**Exercise prompt:** Write out the full listing exactly as given, minus the images.

**Data provided:**
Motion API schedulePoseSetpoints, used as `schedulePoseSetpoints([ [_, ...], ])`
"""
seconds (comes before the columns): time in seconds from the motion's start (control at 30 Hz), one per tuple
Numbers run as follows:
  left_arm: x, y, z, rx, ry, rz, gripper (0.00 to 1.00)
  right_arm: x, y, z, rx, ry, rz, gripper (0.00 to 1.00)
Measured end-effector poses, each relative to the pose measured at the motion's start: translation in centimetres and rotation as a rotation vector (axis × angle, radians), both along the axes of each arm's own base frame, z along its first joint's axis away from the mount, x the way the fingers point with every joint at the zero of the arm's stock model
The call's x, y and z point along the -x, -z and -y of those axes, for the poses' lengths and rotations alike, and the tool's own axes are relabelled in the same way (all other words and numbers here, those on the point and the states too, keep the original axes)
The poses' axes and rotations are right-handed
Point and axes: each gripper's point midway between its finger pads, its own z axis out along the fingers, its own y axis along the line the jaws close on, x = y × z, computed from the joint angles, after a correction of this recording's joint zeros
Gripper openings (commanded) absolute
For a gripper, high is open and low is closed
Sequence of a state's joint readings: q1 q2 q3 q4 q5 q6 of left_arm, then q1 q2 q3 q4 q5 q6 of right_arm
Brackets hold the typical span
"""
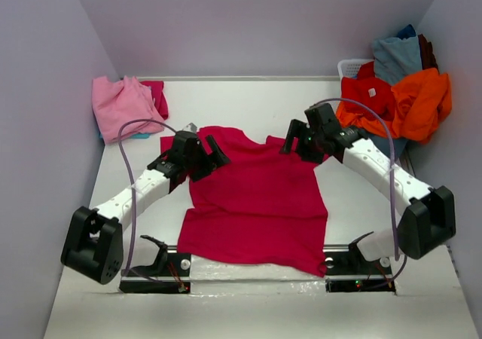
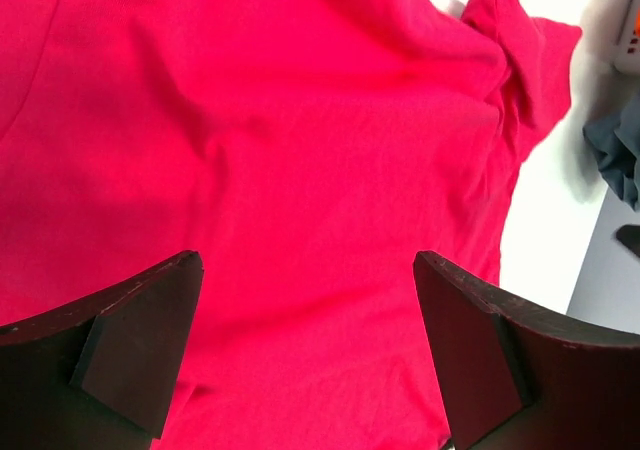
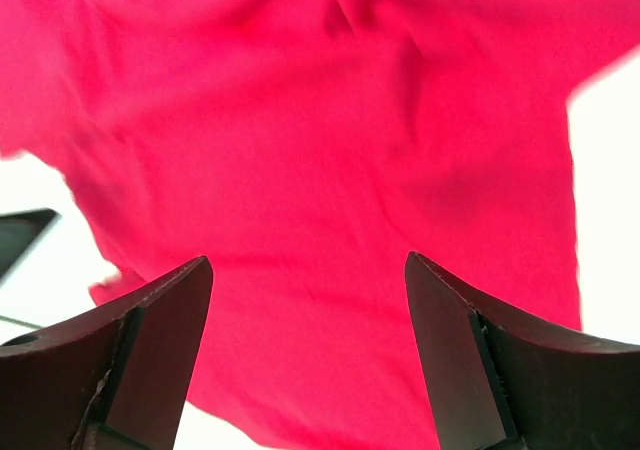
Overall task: Fold and stack the t-shirts
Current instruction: Flatten the tshirt out
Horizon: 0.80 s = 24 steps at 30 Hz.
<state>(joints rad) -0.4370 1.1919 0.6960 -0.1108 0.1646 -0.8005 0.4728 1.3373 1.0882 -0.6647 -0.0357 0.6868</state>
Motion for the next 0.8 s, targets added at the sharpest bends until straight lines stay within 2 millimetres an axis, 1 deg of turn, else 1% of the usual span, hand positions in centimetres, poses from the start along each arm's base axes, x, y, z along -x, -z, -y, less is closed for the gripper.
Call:
schedulePoseSetpoints([
  [0.07, -1.2, 0.3, 0.5, -0.005, 0.002, -0.010, 0.99, -2.7, -1.1, -0.7, 0.024, 0.007, 0.027, 0.83],
  [0.1, -1.7, 0.5, 0.6, -0.007, 0.000, -0.015, 0.99, -3.7, -1.4, -1.1, 0.029, 0.005, 0.037, 0.83],
  [0.13, -2.5, 0.7, 0.8, -0.006, -0.001, -0.019, 0.99, -5.4, -2.1, -1.8, 0.028, 0.004, 0.059, 0.81],
  [0.2, -4.3, 0.9, 1.2, -0.001, -0.004, -0.018, 0.99, -7.7, -2.7, -2.7, 0.036, -0.003, 0.084, 0.78],
  [0.23, -4.8, 1.1, 1.2, 0.002, -0.006, -0.020, 0.99, -8.9, -2.9, -3.2, 0.040, -0.005, 0.093, 0.76],
  [0.27, -5.6, 1.2, 1.1, 0.007, -0.012, -0.021, 0.99, -9.8, -2.9, -3.6, 0.043, -0.008, 0.096, 0.73],
  [0.3, -6.1, 1.4, 1.0, 0.008, -0.018, -0.025, 0.99, -11.0, -2.7, -4.1, 0.048, -0.013, 0.102, 0.64],
  [0.4, -8.0, 2.1, 1.0, 0.021, -0.026, -0.031, 0.99, -13.1, -1.7, -4.7, 0.065, -0.020, 0.094, 0.63],
  [0.43, -8.5, 2.3, 0.9, 0.023, -0.028, -0.038, 0.99, -13.5, -1.4, -4.9, 0.070, -0.021, 0.086, 0.62],
  [0.5, -9.1, 2.8, 0.9, 0.028, -0.026, -0.046, 0.99, -14.5, 0.0, -5.5, 0.081, -0.031, 0.066, 0.62],
  [0.57, -9.4, 3.2, 1.0, 0.030, -0.021, -0.055, 0.99, -14.8, 1.5, -5.7, 0.093, -0.036, 0.041, 0.62],
  [0.67, -9.5, 3.2, 1.2, 0.034, -0.012, -0.056, 0.99, -14.5, 4.1, -5.5, 0.124, -0.046, -0.019, 0.60],
  [0.8, -10.3, 2.3, 1.4, 0.053, -0.003, -0.033, 0.99, -14.1, 6.2, -5.3, 0.153, -0.058, -0.067, 0.57],
])
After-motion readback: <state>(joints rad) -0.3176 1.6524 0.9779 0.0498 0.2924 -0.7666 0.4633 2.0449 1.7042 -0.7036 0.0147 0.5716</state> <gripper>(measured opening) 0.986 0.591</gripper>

**Answer for this exercise:**
Motion API schedulePoseSetpoints, used as `schedulePoseSetpoints([ [_, ...], ])`
"""
seconds (comes before the columns): time in seconds from the motion's start (control at 30 Hz), one per tuple
Numbers run as follows:
  left_arm: x, y, z, rx, ry, rz, gripper (0.00 to 1.00)
  right_arm: x, y, z, rx, ry, rz, gripper (0.00 to 1.00)
Measured end-effector poses, each relative to the pose measured at the motion's start: translation in centimetres and rotation as a rotation vector (axis × angle, radians), both along the axes of each arm's own base frame, z along its first joint's axis away from the mount, x the way the fingers point with every joint at the zero of the arm's stock model
The call's x, y and z point along the -x, -z and -y of those axes, for the poses' lengths and rotations alike, and the tool's own axes are relabelled in the same way (all other words and numbers here, those on the point and the states too, keep the original axes)
The poses' axes and rotations are right-handed
Point and axes: each gripper's point midway between its finger pads, its own z axis out along the fingers, its own y axis along the line the jaws close on, x = y × z, computed from the joint angles, after a correction of this recording's joint zeros
Gripper openings (commanded) absolute
For a gripper, high is open and low is closed
Sequence of a state's joint readings: q1 q2 q3 q4 q5 q6 of left_arm, then q1 q2 q3 q4 q5 q6 of right_arm
Brackets hold the typical span
"""
Overall task: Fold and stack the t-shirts
Current instruction: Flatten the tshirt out
Horizon: 0.80 s = 24 steps at 30 Hz.
<state>(joints rad) -0.4370 1.1919 0.6960 -0.1108 0.1646 -0.8005 0.4728 1.3373 1.0882 -0.6647 -0.0357 0.6868</state>
Motion for the next 0.8 s, targets added at the sharpest bends until straight lines stay within 2 millimetres an axis, 1 deg of turn, else 1% of the usual span, hand positions in centimetres, poses from the start along each arm's base axes, x, y, z along -x, -z, -y, less is closed for the gripper.
Call:
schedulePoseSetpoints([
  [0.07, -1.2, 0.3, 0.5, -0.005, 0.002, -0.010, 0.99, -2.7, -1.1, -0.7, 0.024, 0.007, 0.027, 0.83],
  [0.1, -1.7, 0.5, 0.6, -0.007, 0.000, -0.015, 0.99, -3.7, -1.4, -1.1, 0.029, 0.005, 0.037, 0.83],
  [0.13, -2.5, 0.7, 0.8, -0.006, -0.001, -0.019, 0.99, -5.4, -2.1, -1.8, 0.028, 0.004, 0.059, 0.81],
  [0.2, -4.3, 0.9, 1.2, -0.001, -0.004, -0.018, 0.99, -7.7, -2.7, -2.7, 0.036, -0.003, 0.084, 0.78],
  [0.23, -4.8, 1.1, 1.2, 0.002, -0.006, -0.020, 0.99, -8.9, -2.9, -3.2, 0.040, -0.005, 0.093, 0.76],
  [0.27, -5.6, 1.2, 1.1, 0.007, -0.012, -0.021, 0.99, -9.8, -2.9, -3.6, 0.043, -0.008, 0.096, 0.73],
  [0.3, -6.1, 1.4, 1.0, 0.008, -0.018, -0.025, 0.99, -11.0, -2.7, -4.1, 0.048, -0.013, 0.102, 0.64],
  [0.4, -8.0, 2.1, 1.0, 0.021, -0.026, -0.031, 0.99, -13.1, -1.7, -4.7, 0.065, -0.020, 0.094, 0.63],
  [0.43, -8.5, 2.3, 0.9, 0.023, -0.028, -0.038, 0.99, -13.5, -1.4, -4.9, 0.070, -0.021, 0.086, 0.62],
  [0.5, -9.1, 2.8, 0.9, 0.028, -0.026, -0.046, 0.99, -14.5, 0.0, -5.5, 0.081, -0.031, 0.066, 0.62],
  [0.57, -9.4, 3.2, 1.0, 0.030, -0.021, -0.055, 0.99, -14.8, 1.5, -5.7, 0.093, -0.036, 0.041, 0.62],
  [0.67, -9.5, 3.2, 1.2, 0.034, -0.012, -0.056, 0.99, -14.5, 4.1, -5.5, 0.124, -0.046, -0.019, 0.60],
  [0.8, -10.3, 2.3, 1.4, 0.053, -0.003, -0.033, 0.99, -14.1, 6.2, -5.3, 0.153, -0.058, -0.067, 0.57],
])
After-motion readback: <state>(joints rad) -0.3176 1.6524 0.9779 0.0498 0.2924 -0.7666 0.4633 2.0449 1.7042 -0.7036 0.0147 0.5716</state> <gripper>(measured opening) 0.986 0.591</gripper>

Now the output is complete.